TERAMO. Sono rimasti sul groppone del Comune i beni dal valore più consistente che l'ente aveva messo in vendita con una procedura di asta pubblica che è stata esperita ieri. Le uniche due offerte che sono state aggiudicate provvisoriamente sono arrivate per un immobile in via Stazio 37 (prezzo a base d'asta 44mila 550 euro) e per uno in vico del Cigno 20 (prezzo a base d'asta 92mila 950). Il primo è stato aggiudicato a una cifra di 51 mila euro, il secondo a 94mila 560 euro.
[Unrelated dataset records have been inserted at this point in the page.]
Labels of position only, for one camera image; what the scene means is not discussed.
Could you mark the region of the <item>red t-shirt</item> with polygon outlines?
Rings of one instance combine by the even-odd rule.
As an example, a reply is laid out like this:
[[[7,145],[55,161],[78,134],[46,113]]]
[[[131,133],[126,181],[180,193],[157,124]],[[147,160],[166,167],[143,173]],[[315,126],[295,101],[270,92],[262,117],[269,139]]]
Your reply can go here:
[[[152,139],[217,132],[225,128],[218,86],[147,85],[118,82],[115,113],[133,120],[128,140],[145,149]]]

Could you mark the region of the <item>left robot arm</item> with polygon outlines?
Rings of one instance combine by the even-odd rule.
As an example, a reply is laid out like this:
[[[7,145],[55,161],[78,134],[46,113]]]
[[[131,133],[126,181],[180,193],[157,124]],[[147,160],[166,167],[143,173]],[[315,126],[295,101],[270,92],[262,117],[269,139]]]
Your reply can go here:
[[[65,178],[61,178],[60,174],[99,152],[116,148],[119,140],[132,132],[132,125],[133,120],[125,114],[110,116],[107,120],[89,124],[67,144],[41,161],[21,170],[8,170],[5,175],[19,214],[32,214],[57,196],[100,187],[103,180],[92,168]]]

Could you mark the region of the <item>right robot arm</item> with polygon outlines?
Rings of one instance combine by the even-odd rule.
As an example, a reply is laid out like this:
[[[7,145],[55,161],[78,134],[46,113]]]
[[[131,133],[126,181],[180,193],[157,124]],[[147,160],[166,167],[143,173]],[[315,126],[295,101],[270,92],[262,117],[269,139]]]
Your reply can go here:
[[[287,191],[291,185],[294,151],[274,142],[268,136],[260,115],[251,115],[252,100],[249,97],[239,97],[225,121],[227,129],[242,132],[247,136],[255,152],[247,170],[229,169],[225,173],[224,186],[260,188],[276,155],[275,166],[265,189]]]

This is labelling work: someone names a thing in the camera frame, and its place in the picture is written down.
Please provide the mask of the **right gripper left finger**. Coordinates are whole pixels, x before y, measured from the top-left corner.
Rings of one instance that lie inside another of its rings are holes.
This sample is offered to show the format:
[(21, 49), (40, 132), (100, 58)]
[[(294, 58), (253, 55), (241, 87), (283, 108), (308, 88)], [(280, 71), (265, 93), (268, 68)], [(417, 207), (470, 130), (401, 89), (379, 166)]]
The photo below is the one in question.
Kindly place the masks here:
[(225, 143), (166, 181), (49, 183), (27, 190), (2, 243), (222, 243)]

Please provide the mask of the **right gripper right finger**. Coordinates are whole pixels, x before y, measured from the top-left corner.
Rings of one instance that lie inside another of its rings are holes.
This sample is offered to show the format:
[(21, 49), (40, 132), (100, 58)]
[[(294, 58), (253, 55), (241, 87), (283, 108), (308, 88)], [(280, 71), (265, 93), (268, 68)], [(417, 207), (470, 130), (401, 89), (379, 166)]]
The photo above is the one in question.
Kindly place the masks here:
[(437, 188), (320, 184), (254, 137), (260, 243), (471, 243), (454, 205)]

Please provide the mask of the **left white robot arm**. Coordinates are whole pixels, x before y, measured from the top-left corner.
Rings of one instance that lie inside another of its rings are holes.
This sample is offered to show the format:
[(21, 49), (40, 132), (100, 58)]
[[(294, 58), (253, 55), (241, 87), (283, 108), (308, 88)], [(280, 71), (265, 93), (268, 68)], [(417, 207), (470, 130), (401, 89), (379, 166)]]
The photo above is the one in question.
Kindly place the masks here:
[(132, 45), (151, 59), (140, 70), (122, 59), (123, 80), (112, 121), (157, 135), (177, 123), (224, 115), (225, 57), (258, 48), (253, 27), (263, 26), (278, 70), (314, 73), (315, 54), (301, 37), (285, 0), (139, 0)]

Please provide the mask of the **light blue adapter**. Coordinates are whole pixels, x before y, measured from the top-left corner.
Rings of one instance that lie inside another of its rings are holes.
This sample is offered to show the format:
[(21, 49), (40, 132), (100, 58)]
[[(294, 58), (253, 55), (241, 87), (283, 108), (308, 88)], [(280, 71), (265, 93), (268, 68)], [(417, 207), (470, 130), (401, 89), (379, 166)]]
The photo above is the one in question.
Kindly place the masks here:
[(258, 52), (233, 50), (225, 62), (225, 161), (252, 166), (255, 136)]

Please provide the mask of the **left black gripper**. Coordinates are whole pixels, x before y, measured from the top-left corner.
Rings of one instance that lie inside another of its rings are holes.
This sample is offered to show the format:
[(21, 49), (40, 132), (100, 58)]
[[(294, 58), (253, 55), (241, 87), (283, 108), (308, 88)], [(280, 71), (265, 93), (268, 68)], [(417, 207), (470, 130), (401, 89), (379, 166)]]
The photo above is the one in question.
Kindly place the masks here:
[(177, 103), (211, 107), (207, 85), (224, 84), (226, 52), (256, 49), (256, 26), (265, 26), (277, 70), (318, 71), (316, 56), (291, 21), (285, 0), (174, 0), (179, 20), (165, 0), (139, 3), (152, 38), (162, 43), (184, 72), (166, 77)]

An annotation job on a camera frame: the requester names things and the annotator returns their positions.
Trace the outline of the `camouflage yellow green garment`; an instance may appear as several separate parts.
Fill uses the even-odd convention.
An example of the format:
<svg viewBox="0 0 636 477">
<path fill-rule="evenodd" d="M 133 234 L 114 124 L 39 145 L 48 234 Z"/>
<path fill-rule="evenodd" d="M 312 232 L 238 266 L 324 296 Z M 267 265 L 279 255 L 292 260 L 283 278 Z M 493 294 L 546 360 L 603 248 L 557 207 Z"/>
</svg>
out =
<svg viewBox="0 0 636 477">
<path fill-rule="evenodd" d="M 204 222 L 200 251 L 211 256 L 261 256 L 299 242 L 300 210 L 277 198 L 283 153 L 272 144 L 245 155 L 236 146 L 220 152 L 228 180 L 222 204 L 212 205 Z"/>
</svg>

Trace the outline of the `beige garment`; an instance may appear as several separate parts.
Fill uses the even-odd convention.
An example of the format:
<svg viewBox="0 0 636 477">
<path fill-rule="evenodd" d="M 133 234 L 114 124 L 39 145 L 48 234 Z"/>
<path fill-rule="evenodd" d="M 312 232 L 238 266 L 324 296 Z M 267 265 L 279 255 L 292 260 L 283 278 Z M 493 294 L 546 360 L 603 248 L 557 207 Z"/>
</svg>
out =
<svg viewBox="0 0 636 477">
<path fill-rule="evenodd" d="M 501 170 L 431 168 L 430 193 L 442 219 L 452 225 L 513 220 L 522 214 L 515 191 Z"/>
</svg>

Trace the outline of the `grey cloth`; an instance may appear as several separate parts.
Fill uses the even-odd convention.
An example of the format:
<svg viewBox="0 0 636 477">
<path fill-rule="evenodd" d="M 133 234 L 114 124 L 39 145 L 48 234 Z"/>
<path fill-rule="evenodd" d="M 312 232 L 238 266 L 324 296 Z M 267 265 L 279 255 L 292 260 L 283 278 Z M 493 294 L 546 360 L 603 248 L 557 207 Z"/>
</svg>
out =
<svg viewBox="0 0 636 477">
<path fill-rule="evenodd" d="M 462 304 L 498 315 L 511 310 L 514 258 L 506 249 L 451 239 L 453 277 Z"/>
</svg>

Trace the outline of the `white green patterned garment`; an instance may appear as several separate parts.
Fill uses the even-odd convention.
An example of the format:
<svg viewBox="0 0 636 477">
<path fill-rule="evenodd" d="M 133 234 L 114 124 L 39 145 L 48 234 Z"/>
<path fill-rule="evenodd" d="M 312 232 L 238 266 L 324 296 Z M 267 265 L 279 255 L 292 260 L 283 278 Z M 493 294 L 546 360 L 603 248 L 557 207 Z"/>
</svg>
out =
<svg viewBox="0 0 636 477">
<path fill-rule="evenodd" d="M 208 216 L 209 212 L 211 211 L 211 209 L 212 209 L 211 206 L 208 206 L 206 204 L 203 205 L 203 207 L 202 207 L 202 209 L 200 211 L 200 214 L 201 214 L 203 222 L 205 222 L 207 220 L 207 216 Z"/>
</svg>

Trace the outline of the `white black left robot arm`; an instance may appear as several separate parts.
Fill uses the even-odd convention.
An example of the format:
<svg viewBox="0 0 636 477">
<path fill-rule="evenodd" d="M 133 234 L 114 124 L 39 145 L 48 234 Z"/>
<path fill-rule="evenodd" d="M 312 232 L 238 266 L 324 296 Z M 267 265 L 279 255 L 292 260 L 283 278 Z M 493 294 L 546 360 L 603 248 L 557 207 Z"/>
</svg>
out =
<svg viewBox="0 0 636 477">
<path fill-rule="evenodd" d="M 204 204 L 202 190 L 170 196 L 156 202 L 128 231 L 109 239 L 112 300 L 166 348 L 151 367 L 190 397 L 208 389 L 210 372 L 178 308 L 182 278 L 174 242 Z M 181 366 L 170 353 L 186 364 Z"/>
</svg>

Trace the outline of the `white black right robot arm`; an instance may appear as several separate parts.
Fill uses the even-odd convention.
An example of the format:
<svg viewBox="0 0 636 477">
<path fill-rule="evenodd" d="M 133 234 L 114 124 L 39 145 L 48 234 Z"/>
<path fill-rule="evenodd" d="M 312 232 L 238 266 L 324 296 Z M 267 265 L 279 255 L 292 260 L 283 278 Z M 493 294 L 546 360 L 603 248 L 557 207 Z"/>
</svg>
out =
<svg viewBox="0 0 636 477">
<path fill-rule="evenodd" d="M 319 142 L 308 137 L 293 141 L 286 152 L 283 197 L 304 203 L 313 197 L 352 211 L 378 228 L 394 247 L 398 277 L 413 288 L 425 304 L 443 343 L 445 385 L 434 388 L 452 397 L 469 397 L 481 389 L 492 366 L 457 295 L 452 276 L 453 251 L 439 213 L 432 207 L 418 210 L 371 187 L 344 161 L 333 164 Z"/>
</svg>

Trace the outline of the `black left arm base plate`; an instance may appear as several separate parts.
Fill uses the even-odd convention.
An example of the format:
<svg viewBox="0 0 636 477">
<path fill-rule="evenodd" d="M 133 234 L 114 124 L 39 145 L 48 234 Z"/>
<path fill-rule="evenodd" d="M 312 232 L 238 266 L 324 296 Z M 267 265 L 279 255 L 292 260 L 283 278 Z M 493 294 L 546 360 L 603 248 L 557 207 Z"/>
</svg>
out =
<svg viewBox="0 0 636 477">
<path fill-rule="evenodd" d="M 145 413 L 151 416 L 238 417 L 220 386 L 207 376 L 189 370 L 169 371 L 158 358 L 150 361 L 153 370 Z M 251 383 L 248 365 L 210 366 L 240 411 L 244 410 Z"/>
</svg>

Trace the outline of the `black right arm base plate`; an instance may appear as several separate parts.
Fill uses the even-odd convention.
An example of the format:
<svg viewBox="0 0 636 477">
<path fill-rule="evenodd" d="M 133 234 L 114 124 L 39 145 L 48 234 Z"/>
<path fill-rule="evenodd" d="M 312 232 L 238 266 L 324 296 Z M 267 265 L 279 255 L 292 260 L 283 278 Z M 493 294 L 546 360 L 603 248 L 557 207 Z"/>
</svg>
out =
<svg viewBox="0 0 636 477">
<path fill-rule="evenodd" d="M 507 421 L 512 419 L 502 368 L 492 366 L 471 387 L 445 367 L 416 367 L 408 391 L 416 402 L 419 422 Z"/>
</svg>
La decisione dell'amministrazione comunale di vendere alcuni beni risponde al criterio della valorizzazione del patrimonio disponibile, in parte attualmente inutilizzabile e potenzialmente interessante per i privati. Con questa operazione il Comune contava di recuperare fondi da mettere al servizio dei cittadini, ma i plessi più significativi sono rimasti invenduti. Uno è il centro commerciale di via Rambelli a Colleparco ( importo a base d'asta di 146 mila euro). Alcuni locali di questa struttura sono concessi in locazione all'associazione culturale islamico-albanese, il cui contratto scade nel 2020. Invenduta è rimasta anche l'ex scuola elementare di via Antonelli nel quartiere Cona, che ospita su un piano l'omonimo comitato di quartiere. L'edificio secondo il Comune ha un valore di 384mila euro. Cifra analoga per un terreno rimasto invenduto: si tratta di un'area edificabile che si trova dietro la questura e aveva una base d'asta di 313mila euro. E' rimasto ancora tra i beni alienabili anche un fabbricato a tre piani di vico del Sole per un importo complessivo di un milione e 216mila euro. Infine è rimasto invenduto un edificio in via Paolucci 12, i cui locali sono occupati in forza di contratti scaduti e sarebbero stati resi liberi all'atto dell'aggiudicazione che però non è avvenuta.

Il Comune ritenterà verosimilmente di alienare questi beni con un importo a base d'asta inferiore.(m.d.t.)